### What is being asked
Return the lines below that contain "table".
== Segment start ==
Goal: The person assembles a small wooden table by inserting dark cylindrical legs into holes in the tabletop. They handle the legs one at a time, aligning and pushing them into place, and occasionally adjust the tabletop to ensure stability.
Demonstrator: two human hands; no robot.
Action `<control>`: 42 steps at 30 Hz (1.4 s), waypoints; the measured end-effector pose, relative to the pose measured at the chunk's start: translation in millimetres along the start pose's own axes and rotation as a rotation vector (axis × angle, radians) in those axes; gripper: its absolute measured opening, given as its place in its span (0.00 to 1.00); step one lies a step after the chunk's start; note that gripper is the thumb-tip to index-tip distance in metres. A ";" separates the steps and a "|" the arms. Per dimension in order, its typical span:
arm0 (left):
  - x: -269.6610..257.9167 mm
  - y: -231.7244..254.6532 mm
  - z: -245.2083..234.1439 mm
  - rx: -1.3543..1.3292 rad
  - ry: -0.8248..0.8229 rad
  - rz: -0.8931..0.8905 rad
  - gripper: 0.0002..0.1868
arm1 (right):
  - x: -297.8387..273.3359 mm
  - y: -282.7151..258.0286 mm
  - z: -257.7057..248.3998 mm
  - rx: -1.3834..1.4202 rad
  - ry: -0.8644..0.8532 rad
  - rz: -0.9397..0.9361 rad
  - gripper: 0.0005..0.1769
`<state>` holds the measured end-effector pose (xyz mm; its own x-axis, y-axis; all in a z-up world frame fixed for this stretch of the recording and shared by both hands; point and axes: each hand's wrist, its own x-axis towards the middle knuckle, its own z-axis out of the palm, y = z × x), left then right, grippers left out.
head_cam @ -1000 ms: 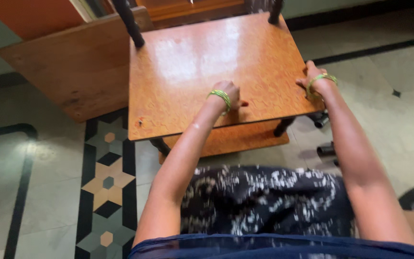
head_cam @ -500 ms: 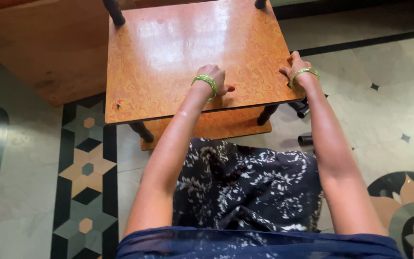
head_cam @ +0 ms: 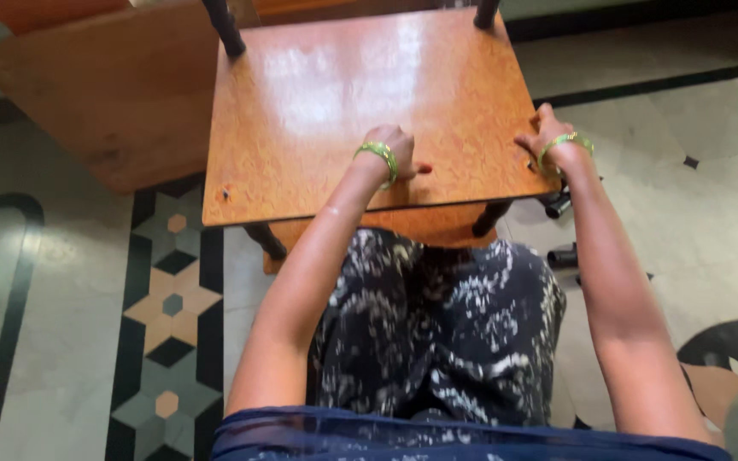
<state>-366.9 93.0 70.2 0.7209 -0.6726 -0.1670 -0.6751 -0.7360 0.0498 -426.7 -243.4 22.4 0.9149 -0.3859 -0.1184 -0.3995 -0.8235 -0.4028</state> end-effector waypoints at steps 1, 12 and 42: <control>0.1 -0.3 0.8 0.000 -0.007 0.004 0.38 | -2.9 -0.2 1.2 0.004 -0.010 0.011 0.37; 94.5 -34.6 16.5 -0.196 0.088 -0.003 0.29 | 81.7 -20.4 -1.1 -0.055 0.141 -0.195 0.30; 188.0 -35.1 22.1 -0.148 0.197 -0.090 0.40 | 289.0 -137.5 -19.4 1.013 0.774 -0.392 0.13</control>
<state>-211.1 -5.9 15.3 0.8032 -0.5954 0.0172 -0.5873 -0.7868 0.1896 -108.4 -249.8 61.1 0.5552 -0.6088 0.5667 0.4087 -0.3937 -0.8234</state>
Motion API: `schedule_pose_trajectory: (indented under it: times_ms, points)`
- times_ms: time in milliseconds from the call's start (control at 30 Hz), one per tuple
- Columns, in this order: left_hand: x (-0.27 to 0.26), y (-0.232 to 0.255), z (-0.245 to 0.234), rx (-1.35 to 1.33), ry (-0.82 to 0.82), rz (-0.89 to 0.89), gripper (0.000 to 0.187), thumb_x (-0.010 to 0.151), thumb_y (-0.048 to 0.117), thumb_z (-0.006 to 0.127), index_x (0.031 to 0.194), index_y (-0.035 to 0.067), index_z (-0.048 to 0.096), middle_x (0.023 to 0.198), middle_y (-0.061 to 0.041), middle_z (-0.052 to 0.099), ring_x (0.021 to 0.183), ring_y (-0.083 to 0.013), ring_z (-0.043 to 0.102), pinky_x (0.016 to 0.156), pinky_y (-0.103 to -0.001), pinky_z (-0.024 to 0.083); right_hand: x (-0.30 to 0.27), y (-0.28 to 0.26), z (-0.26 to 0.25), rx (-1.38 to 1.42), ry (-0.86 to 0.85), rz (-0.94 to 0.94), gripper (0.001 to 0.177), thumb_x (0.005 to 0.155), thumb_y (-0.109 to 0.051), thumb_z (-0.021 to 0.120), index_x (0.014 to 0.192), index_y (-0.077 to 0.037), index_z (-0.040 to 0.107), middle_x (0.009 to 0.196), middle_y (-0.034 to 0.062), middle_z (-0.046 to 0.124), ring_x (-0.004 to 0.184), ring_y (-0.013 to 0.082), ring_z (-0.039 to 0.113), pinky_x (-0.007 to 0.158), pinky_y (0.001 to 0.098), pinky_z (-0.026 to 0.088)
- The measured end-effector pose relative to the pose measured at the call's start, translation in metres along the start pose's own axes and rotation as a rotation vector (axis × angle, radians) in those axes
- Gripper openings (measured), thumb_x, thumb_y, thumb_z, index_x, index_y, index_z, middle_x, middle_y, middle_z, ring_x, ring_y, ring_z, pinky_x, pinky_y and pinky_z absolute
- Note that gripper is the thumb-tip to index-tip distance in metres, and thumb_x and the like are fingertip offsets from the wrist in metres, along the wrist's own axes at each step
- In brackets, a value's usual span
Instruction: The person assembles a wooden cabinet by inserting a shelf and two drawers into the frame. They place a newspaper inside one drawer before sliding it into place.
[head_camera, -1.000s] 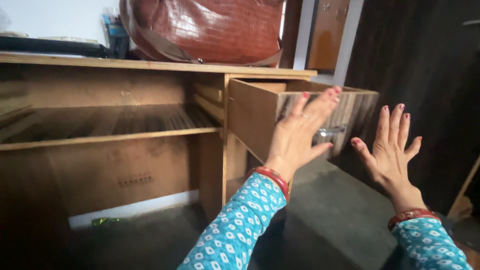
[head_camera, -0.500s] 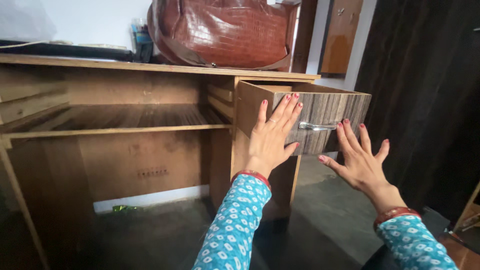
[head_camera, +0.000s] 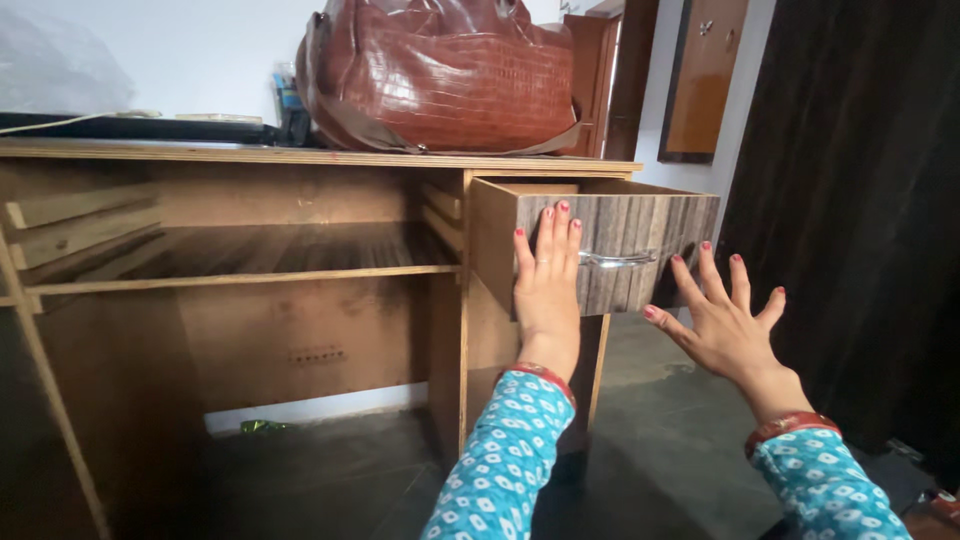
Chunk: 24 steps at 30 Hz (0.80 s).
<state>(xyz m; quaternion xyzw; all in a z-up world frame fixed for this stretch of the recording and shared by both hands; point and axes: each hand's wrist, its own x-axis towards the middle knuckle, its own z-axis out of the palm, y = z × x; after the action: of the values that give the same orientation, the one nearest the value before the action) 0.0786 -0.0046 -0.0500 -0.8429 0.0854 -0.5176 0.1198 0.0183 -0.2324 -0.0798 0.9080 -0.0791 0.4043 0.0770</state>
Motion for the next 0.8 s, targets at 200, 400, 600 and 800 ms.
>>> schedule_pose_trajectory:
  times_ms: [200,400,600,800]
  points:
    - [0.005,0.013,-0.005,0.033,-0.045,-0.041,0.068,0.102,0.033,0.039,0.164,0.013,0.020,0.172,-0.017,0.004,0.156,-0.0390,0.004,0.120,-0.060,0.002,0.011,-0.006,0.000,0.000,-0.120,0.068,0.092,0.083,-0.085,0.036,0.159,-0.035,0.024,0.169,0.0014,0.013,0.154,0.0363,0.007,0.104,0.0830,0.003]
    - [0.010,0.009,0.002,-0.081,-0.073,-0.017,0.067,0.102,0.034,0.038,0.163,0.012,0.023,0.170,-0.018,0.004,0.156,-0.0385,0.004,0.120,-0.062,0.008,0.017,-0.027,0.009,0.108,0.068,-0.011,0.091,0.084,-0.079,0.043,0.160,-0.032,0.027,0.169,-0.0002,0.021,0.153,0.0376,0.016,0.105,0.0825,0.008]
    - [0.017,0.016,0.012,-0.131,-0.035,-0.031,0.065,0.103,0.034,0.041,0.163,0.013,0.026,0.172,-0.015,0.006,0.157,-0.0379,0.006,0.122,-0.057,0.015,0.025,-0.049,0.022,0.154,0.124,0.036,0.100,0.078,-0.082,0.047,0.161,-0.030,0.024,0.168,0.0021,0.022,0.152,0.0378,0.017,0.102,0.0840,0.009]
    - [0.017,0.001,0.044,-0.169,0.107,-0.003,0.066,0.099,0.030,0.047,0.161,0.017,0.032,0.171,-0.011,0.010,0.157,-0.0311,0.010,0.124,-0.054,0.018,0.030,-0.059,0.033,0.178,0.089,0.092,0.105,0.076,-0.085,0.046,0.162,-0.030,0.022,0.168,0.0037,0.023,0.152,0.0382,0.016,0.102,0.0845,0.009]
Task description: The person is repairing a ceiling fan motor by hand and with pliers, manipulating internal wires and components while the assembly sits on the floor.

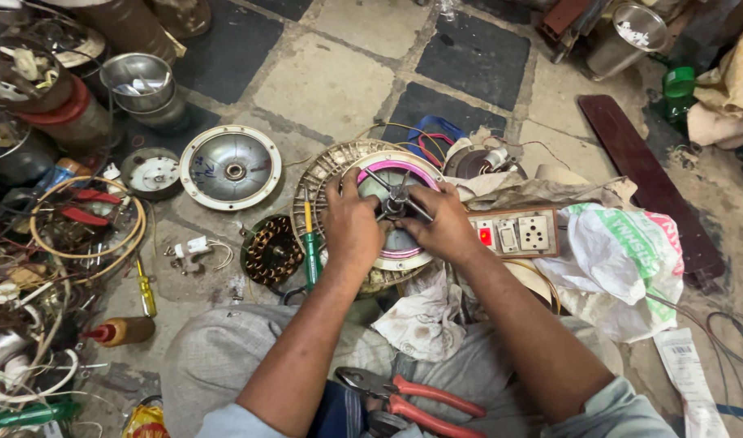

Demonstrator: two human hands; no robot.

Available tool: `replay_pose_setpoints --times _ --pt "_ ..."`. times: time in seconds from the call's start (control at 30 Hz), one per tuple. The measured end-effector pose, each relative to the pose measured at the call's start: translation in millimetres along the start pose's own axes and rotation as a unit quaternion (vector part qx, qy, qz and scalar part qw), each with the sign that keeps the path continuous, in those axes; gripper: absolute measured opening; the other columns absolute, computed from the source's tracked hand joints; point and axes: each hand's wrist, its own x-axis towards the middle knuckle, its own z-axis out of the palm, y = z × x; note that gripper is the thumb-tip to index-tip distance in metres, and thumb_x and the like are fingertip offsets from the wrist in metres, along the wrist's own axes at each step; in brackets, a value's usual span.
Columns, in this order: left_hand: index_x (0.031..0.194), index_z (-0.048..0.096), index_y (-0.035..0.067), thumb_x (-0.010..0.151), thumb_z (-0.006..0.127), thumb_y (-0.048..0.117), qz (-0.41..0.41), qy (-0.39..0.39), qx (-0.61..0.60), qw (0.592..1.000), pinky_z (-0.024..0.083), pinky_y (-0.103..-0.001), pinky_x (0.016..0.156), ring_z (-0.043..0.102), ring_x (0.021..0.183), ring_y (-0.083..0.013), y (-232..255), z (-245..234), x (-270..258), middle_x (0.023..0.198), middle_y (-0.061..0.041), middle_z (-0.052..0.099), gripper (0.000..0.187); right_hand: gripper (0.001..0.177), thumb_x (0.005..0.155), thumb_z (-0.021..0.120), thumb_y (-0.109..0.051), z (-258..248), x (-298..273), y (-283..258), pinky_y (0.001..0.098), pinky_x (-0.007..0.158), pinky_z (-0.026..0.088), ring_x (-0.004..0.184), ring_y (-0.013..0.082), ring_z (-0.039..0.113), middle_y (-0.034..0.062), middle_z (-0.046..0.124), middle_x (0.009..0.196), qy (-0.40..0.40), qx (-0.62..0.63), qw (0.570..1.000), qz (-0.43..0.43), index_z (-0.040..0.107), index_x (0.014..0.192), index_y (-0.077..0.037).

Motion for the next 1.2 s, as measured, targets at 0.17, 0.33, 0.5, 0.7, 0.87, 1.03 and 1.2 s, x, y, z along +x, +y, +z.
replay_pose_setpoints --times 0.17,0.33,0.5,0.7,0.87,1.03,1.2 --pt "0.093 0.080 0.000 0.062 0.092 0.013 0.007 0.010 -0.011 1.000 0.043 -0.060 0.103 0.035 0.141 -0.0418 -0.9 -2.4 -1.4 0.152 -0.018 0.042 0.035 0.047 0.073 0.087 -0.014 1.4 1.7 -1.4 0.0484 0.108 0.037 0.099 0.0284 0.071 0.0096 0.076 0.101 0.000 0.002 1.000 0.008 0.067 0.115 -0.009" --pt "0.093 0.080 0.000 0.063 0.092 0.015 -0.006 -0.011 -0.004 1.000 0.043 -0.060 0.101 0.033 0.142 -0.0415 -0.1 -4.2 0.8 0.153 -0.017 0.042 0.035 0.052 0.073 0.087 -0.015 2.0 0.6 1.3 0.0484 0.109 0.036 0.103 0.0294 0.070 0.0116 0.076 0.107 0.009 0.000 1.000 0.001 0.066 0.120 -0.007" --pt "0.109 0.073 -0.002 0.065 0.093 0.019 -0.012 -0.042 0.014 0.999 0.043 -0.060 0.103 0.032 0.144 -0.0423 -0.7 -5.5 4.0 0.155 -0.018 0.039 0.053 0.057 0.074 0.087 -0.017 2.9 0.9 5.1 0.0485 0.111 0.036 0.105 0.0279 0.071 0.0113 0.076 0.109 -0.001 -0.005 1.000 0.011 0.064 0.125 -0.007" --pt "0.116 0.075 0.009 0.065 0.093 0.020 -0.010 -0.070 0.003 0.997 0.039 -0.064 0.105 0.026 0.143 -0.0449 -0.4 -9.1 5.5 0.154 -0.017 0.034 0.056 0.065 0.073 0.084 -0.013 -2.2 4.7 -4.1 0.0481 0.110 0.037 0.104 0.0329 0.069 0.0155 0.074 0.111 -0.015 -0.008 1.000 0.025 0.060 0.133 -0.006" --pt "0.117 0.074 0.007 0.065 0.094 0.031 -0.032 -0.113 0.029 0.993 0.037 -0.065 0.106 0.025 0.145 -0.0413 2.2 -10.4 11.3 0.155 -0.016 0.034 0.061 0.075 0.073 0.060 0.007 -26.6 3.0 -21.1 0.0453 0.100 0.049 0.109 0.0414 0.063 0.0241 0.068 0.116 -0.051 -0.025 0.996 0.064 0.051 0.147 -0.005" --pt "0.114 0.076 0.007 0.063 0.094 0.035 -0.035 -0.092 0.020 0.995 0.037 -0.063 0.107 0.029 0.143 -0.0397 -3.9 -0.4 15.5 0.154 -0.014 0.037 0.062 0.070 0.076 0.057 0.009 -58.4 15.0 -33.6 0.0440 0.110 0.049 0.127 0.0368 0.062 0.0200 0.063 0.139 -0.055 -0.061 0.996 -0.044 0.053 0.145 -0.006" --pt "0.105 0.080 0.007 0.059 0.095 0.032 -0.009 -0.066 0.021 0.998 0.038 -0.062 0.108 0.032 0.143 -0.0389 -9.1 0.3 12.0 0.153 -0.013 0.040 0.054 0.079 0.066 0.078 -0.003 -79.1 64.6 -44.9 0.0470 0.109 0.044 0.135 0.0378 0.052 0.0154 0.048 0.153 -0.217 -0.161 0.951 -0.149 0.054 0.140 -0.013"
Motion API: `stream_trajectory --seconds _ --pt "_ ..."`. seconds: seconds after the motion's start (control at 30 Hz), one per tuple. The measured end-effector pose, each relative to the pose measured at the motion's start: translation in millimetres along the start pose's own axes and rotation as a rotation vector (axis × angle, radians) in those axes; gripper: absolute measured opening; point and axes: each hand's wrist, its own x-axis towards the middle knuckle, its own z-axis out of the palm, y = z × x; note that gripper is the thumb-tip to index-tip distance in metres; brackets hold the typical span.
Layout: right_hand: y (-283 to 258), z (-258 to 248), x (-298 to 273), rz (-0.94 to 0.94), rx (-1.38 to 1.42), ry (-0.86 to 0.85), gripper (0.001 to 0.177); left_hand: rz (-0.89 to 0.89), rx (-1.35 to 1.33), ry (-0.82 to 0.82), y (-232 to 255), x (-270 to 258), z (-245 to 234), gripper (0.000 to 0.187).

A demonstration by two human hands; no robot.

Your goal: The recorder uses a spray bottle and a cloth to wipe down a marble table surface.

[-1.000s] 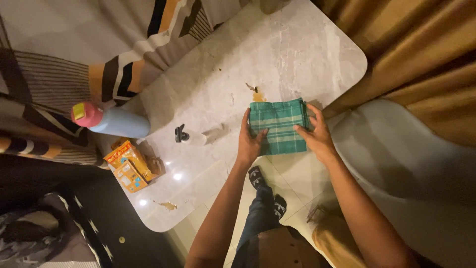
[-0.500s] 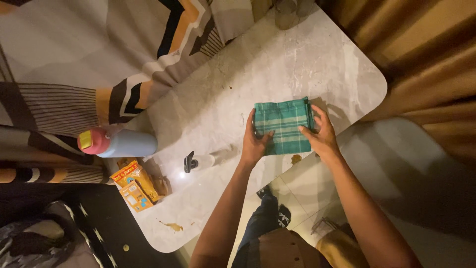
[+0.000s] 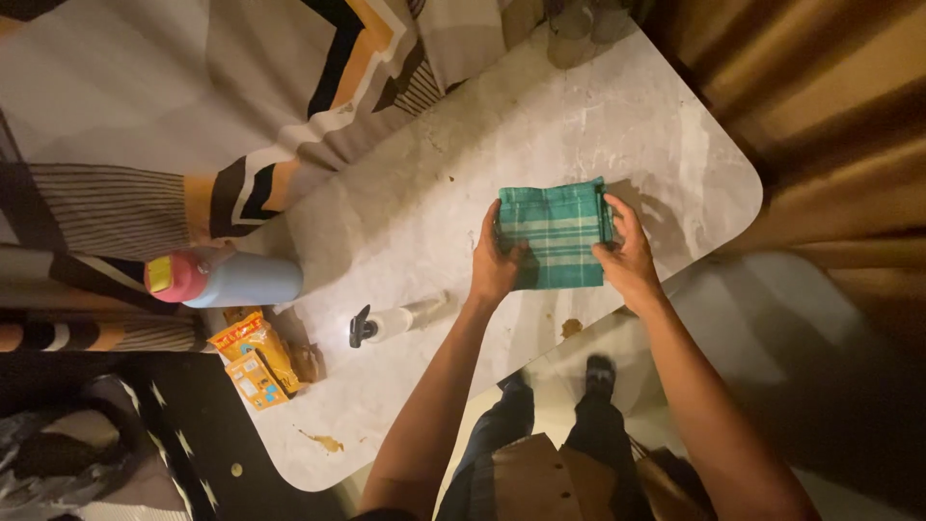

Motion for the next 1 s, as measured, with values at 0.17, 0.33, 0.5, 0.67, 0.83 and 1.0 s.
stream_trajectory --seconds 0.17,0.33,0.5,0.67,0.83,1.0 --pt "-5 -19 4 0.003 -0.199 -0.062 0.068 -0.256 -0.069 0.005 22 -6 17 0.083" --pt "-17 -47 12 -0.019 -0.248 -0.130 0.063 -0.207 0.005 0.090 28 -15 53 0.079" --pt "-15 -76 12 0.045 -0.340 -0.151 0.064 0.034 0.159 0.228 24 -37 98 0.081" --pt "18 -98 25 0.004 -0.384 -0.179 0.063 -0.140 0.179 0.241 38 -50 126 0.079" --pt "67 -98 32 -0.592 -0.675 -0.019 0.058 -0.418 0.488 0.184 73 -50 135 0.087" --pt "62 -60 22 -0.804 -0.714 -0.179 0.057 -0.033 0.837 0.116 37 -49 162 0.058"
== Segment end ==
### Task output
Goal: The person assembles a small wooden table by inserting dark cylindrical legs into holes in the tabletop. They handle the legs one at a time, aligning and pushing them into place, and occasionally adjust the tabletop to ensure stability.
Your goal: The recorder uses a spray bottle and a cloth to wipe down a marble table surface.

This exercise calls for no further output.